Le parc de l’Arsenal arrêté par la municipalité Hervé

     Cette architecture hors-norme n’est pas à l’abri des critiques. Parce qu’il préfère trancher et marquer son époque, Maillols transcende la verticalité, ce qui n’est pas toujours bien compris. Sa liberté est surtout compromise en matière d’architecture publique. Si la commande du restaurant universitaire de Beaulieu donne encore le champ libre à l’espace et à l’innovation technique, le budget serré l’oblige à une réalisation nettement plus prosaïque des cités étudiantes. Au Champsde- Mars, il doit intégrer le restaurant universitaire dans le vaste programme de l’aménagement de l’esplanade, confié à Louis Arretche. De la même façon, le projet ambitieux de Maillols pour la Zac de l’Arsenal, commandé par Henri Fréville six mois avant la fin de son mandat, est rapidement arrêté par la nouvelle municipalité qui y voit un gouffre financier. Le projet aurait pourtant marqué la ville comme jamais : consensus végétal avec la minéralité exacerbée du Colombier, le parc de l’Arsenal était destiné à devenir le poumon du Rennes contemporain. Posées au centre d’un lac artificiel, deux cités, l’une judiciaire, l’autre municipale, devaient clore la mue, de verre et d’acier, de la ville devenue métropole urbaine.

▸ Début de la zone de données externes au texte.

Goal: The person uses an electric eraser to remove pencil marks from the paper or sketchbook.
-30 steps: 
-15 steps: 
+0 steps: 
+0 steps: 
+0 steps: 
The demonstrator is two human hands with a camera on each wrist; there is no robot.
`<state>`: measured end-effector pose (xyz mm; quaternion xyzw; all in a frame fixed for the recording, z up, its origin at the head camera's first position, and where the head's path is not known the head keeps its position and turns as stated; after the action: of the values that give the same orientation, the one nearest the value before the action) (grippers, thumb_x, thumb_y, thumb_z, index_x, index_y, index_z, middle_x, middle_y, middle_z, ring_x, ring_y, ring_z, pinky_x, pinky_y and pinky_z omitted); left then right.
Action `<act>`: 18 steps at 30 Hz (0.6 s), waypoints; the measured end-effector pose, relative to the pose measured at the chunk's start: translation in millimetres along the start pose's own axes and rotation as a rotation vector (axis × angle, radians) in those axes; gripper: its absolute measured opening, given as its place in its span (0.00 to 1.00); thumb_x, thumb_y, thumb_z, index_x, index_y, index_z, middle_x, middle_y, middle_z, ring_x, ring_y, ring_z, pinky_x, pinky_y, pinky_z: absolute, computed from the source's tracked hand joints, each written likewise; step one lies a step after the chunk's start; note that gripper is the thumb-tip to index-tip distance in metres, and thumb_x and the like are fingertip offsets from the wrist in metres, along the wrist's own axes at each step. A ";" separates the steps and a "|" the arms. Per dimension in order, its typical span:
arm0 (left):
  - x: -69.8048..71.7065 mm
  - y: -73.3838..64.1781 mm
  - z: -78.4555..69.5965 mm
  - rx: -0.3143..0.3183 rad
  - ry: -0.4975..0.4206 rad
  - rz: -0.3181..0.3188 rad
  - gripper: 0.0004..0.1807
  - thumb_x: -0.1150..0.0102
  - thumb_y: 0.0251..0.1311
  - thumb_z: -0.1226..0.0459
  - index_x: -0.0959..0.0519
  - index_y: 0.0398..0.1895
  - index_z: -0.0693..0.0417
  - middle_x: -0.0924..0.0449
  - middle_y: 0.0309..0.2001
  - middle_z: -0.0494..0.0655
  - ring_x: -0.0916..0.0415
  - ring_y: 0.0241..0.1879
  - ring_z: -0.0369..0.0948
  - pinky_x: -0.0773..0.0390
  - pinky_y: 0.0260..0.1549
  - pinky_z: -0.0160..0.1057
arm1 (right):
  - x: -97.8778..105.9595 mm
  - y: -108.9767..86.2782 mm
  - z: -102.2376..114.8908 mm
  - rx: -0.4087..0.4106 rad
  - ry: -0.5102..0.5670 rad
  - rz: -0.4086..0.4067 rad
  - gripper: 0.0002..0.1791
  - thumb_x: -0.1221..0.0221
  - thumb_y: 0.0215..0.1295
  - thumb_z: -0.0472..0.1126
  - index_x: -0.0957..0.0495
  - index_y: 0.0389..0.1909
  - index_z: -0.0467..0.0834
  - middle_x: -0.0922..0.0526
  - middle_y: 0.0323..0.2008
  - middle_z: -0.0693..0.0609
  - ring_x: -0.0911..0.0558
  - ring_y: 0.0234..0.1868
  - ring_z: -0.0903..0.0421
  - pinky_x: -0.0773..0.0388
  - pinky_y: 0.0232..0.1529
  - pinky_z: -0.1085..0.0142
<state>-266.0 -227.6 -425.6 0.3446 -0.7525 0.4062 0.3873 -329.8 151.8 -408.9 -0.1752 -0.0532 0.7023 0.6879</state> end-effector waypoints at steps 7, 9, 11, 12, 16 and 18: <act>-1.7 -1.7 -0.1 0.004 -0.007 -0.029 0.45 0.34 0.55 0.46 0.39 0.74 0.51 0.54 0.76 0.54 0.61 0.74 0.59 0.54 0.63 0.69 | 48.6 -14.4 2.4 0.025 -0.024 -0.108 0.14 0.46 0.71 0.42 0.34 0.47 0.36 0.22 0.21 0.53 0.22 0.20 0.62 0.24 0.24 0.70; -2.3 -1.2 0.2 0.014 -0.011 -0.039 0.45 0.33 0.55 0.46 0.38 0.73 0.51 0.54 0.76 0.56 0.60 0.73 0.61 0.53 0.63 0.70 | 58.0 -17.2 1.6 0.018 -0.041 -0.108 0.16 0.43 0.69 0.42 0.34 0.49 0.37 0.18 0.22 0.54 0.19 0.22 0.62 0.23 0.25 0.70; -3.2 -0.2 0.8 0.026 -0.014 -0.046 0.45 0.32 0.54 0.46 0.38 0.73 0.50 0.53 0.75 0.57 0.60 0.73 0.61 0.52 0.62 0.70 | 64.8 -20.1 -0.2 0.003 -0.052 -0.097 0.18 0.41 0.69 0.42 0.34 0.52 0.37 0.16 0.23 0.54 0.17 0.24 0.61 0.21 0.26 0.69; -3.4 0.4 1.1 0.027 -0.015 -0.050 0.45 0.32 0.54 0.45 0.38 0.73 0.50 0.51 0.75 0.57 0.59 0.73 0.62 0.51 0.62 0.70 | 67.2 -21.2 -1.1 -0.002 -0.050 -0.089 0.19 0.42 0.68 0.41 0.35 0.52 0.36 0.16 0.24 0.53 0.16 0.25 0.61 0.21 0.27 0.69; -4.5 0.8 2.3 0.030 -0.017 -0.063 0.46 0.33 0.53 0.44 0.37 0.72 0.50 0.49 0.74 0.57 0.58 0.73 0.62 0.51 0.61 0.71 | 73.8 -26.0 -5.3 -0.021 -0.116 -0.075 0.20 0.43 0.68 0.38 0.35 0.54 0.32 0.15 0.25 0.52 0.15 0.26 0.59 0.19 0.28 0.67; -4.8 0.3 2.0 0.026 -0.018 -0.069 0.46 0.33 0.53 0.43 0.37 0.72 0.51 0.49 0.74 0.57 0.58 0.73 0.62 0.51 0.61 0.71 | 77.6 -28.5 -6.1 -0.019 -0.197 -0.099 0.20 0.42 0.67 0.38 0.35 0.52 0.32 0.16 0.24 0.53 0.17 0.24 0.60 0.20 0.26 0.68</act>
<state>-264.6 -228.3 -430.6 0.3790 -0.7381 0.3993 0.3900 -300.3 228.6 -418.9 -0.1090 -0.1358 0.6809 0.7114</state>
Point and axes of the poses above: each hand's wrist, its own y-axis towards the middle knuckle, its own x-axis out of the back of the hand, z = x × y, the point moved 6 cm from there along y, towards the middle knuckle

     L’architecte « aux 10 000 logements » s’effacera dans les années 1980, en même temps que la nouvelle municipalité engage l’urbanisation rennaise dans une autre voie. Malgré quelques revers de fortune, Maillols a marqué le paysage de la ville de sa griffe audacieuse. Loin des avatars des cités dortoirs, il a donné force et mouvement à sa vision originale de la ville : Rennes, après lui, ne sera plus jamais la même.